### ACTIVITY
From the entries below, tally the lines with "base" in them and reply with that figure only.

Collected data entries:
§

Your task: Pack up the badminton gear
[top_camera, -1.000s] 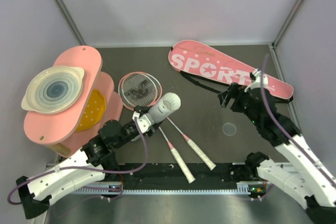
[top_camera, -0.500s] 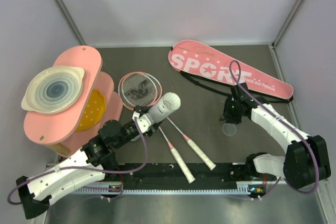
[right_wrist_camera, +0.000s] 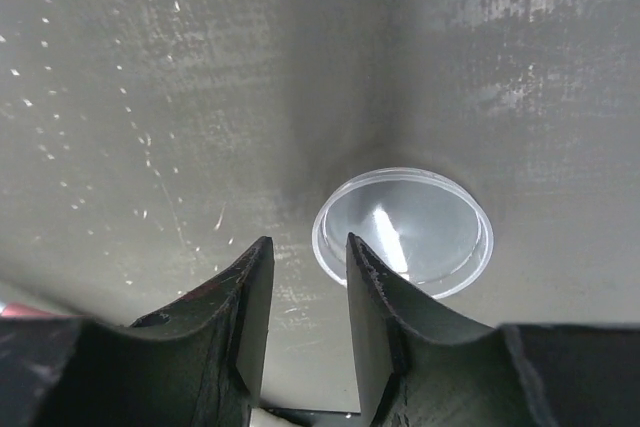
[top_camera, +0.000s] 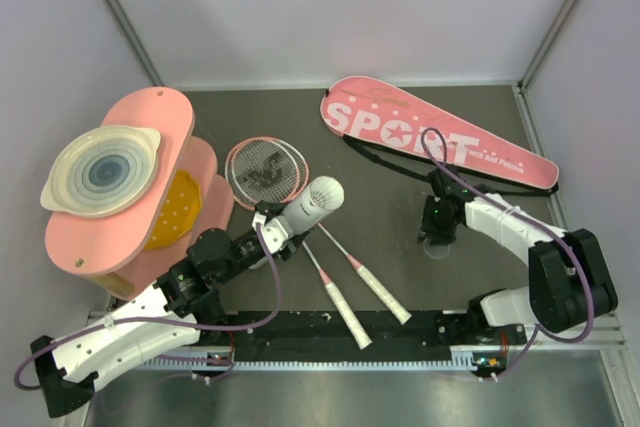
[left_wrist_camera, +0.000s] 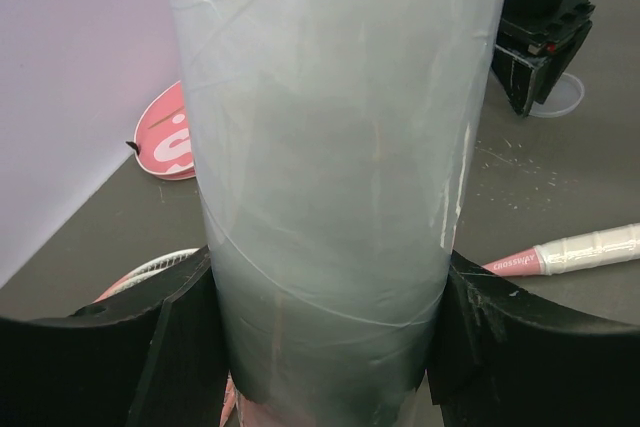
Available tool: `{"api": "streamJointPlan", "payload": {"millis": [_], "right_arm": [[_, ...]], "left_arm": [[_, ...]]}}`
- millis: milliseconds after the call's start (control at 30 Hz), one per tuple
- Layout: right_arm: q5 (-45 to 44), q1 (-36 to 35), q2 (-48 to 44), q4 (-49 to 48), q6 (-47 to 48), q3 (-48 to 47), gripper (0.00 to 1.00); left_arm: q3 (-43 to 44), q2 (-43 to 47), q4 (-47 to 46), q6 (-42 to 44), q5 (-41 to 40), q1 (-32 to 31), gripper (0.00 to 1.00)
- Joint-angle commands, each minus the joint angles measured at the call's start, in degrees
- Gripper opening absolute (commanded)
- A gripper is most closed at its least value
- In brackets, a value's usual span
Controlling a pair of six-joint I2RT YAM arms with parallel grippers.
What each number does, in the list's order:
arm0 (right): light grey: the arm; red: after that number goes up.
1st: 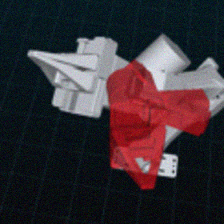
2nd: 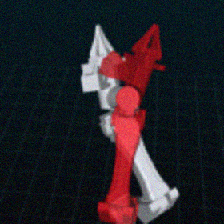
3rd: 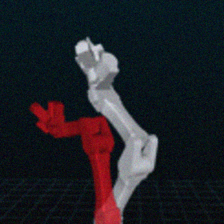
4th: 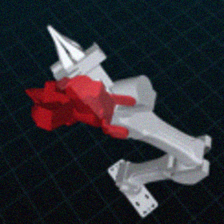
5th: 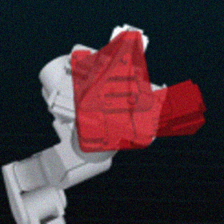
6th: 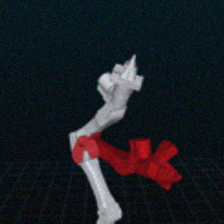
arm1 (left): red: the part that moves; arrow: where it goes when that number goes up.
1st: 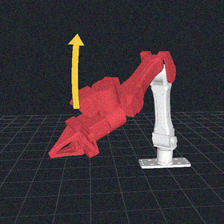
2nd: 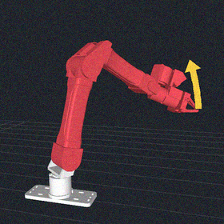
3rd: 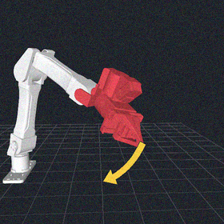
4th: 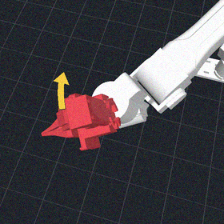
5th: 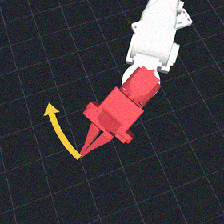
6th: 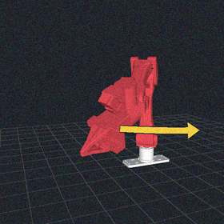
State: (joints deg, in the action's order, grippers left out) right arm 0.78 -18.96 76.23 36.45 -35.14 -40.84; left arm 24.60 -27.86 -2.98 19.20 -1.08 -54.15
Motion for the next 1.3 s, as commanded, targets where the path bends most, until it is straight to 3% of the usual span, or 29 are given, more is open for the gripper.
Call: {"api": "streamJointPlan", "payload": {"millis": [0, 67, 167, 200, 300, 400, 500, 567, 600, 733, 867, 1267], "right_arm": [[-3.5, -2.5, 3.3, -2.4, -0.8, 0.3, 0.31], [-6.6, -3.4, 4.3, -2.4, -1.2, 0.1, 0.27], [-10.1, -5.4, 6.1, -2.4, -1.4, -0.3, 0.10], [-11.0, -6.0, 6.4, -2.3, -1.0, -0.4, 0.00], [-11.7, -6.3, 5.8, -2.4, 0.1, -1.0, 0.00], [-6.5, -6.4, -0.7, -3.2, 3.4, -2.4, 0.00], [4.6, -6.3, -10.4, -5.5, 6.7, -5.2, 0.00], [16.7, -6.3, -15.2, -7.8, 8.8, -9.2, 0.00], [25.4, -6.3, -15.8, -8.1, 9.2, -10.9, 0.00], [43.3, -6.5, -16.1, -8.1, 9.7, -22.6, 0.00], [46.9, -9.8, -16.4, -4.0, 11.7, -31.6, 0.00], [38.3, -23.5, -10.1, 2.8, 13.4, -47.4, 0.00]], "left_arm": [[1.3, 0.9, -5.3, 0.3, -0.1, -0.1, 0.11], [1.3, 0.8, -5.3, 0.4, 0.0, -0.1, 0.11], [1.3, 0.9, -5.3, 0.4, 0.0, -0.1, 0.11], [1.3, 1.0, -5.3, 0.4, -0.1, -0.1, 0.11], [1.3, 0.8, -5.3, 0.2, 0.0, -0.1, 0.11], [1.3, 0.7, -5.3, 0.2, 0.0, -0.1, 0.11], [1.3, 0.6, -5.3, 0.3, 0.1, -0.1, 0.11], [1.3, 0.3, -5.3, 0.2, 0.3, -0.1, 0.11], [1.3, 0.3, -5.4, 0.3, 0.4, -0.1, 0.11], [1.4, 0.0, -5.3, 0.1, 0.7, -0.1, 0.11], [1.4, -0.1, -5.2, 0.2, 0.6, -0.1, 0.11], [1.4, -0.6, -5.2, 0.3, 0.8, -0.1, 0.11]]}}
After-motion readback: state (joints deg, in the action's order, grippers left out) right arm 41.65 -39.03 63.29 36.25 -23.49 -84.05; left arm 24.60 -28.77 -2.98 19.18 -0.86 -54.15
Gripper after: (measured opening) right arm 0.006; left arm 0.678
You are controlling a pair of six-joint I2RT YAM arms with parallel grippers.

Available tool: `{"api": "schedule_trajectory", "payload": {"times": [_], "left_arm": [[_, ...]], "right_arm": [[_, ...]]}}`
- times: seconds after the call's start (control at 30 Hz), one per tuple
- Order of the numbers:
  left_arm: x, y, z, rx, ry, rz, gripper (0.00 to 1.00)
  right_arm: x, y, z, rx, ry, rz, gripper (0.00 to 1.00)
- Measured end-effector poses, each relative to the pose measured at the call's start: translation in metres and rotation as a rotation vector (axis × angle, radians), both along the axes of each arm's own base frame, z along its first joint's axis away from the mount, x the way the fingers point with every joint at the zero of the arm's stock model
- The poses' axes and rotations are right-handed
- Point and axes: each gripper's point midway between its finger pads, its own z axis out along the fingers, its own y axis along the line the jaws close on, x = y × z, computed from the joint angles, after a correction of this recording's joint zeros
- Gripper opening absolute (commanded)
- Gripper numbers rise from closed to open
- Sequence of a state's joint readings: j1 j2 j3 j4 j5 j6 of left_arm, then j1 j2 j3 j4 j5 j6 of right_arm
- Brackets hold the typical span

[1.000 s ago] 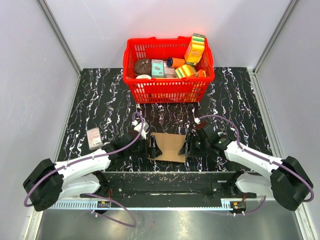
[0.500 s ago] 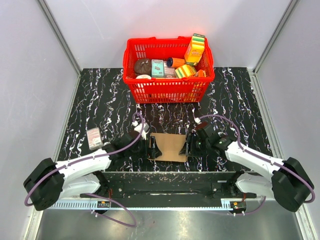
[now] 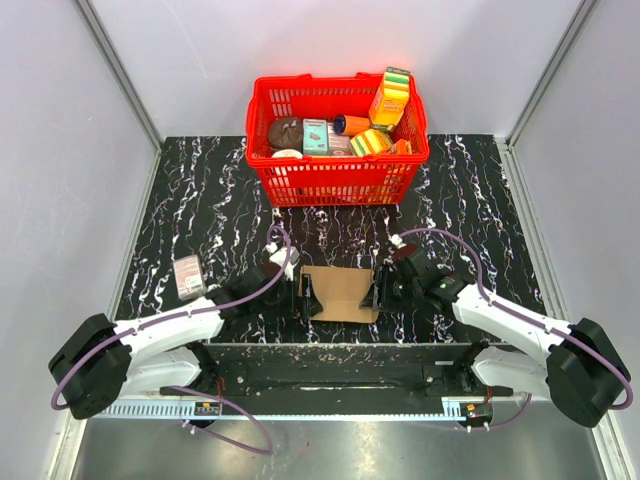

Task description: Fold the paper box

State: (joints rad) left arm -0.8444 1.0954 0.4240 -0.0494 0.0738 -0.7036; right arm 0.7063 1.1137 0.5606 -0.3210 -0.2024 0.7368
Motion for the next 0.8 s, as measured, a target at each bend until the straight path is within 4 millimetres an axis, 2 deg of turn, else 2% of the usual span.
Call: {"api": "schedule_trajectory", "payload": {"times": [0.27,0.8], "left_arm": [[0.000,0.001,-0.004,0.012,0.007,0.002,0.80],[0.000,0.001,-0.009,0.026,0.013,-0.001,0.78]], "right_arm": [[0.000,0.000,-0.003,-0.006,0.005,0.006,0.38],[-0.003,0.004,-0.011,0.004,0.033,0.013,0.33]]}}
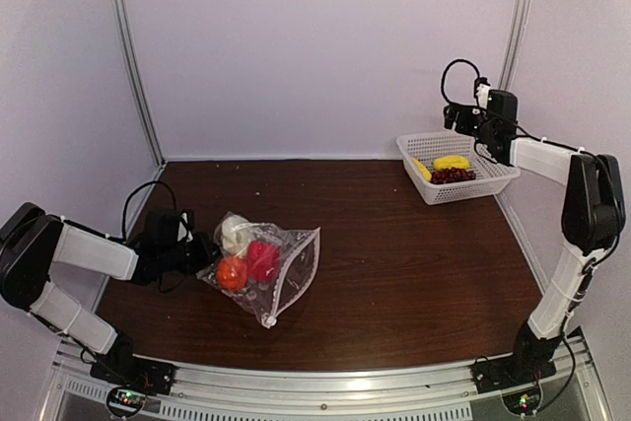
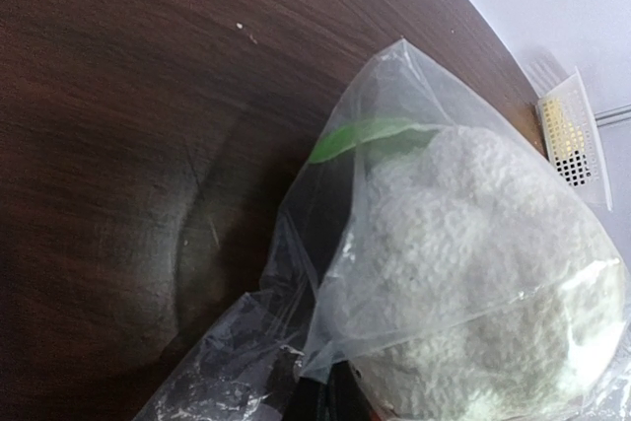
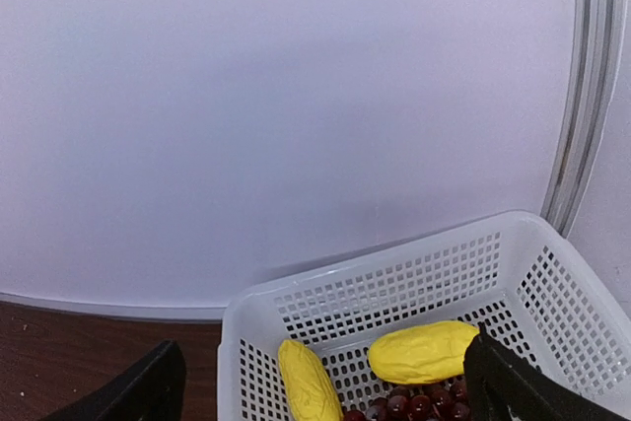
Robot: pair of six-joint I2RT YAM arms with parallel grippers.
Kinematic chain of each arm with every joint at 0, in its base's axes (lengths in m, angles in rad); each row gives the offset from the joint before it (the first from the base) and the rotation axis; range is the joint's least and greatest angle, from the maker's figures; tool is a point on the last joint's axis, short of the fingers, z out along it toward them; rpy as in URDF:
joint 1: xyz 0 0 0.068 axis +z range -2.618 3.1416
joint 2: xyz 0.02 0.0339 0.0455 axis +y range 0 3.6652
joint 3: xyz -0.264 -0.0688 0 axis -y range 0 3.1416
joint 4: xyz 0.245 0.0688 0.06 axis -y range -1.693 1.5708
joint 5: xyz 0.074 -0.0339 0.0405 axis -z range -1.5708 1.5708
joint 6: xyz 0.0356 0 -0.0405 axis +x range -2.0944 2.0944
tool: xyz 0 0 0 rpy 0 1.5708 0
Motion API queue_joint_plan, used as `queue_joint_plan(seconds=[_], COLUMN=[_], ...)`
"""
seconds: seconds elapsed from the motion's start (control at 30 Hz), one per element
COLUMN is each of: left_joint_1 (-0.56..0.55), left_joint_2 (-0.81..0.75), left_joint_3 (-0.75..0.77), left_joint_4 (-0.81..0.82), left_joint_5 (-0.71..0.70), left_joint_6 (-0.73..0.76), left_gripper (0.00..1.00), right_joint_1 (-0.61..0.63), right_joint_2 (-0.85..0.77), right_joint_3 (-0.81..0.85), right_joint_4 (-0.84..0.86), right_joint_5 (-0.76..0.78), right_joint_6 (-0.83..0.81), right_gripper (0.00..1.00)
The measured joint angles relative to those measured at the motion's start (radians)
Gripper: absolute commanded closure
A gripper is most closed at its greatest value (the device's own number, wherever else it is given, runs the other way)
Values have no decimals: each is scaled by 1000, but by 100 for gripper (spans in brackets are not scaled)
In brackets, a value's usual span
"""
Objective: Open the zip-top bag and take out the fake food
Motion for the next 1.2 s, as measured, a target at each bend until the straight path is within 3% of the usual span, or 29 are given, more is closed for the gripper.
queue_joint_plan(seconds=[0.37, 0.6, 0.77, 0.97, 1.2], left_joint_1=[0, 0, 0, 0, 0], left_joint_2=[-19, -22, -25, -25, -25], left_joint_3=[-10, -13, -13, -13, -13], left_joint_4=[-1, -1, -1, 0, 0], left_joint_5=[2, 2, 2, 3, 4], left_joint_6=[10, 10, 10, 10, 10], left_gripper=[100, 100, 100, 100, 100], right_joint_1=[-6, 272, 457, 648, 777], right_joint_2=[-89, -255, -385, -407, -397], right_joint_3=[-110, -310, -491, -677, -720], right_joint_4=[102, 50, 55, 72, 111], right_joint_5=[-327, -328, -323, -302, -285], right_joint_6=[180, 209, 237, 286, 323], right_gripper=[1, 7, 18, 33, 44])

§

### RESPONSE FOR THIS EXERCISE
2